- TASK DIRECTIONS
Give the listing again, word for word.
▶
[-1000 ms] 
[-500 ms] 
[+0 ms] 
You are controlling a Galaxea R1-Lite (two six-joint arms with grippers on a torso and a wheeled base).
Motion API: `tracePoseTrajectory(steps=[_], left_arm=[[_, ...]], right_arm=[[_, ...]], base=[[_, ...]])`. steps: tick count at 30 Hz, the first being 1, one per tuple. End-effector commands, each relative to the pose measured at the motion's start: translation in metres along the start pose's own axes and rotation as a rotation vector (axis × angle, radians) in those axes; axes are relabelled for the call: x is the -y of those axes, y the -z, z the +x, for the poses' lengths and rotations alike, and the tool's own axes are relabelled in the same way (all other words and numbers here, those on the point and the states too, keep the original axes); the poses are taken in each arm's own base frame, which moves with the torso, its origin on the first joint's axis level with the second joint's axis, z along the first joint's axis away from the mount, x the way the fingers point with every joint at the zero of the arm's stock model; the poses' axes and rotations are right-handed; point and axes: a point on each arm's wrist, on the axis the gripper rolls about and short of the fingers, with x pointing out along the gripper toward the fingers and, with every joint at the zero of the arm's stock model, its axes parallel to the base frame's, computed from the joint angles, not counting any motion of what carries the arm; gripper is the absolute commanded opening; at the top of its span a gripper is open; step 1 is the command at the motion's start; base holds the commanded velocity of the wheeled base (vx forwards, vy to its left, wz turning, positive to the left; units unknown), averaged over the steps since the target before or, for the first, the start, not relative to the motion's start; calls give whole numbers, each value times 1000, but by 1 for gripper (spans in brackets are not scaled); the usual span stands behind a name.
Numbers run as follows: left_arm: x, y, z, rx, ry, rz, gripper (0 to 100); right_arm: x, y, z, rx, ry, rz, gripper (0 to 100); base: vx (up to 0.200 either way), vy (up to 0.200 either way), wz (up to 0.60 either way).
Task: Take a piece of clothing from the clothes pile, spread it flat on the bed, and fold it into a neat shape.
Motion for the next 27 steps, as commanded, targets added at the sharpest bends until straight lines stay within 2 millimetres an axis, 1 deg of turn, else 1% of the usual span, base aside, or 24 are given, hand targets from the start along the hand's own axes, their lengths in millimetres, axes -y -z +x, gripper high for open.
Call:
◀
- REPLY
[-1000 ms] 
[-500 ms] 
[+0 ms] 
You are controlling a Galaxea R1-Lite (two six-joint arms with grippers on a torso and a wheeled base).
Motion API: `tracePoseTrajectory(steps=[_], left_arm=[[_, ...]], right_arm=[[_, ...]], base=[[_, ...]])`. steps: tick count at 30 Hz, the first being 1, one per tuple. End-effector commands, each relative to the pose measured at the motion's start: translation in metres along the start pose's own axes and rotation as a rotation vector (axis × angle, radians) in those axes; axes are relabelled for the call: x is the -y of those axes, y the -z, z the +x, for the poses' lengths and rotations alike, and the tool's own axes are relabelled in the same way (all other words and numbers here, those on the point and the states too, keep the original axes); the poses are taken in each arm's own base frame, which moves with the torso, its origin on the first joint's axis level with the second joint's axis, z along the first joint's axis away from the mount, x the way the fingers point with every joint at the zero of the arm's stock model; the poses' axes and rotations are right-handed; point and axes: a point on each arm's wrist, on the axis the gripper rolls about and short of the fingers, with x pointing out along the gripper toward the fingers and, with every joint at the zero of the arm's stock model, its axes parallel to the base frame's, computed from the joint angles, not counting any motion of what carries the arm; gripper is the absolute commanded opening; at the top of its span a gripper is open; step 1 is the command at the motion's start; base holds the commanded velocity of the wheeled base (vx forwards, vy to its left, wz turning, positive to the left; units unknown), averaged over the steps since the target before or, for the first, the start, not relative to the motion's start; calls give whole numbers, each value times 1000, but by 1 for gripper (spans in brackets are not scaled); the usual span stands behind a name.
Numbers run as follows: left_arm: x, y, z, rx, ry, rz, gripper (0 to 100); right_arm: x, y, z, rx, ry, rz, gripper (0 to 100); base: vx (up to 0.200 either way), vy (up to 0.200 either way), wz (up to 0.60 either way).
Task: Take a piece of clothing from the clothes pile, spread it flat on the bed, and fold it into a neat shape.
Motion for the next 27 steps, as commanded, targets added at the sharpest bends until straight lines stay within 2 millimetres an axis, 1 deg of turn, else 1% of the usual span, base aside, or 24 are given, hand targets from the start along the hand's own axes, their lengths in millimetres, axes -y -z +x, gripper high for open.
Call:

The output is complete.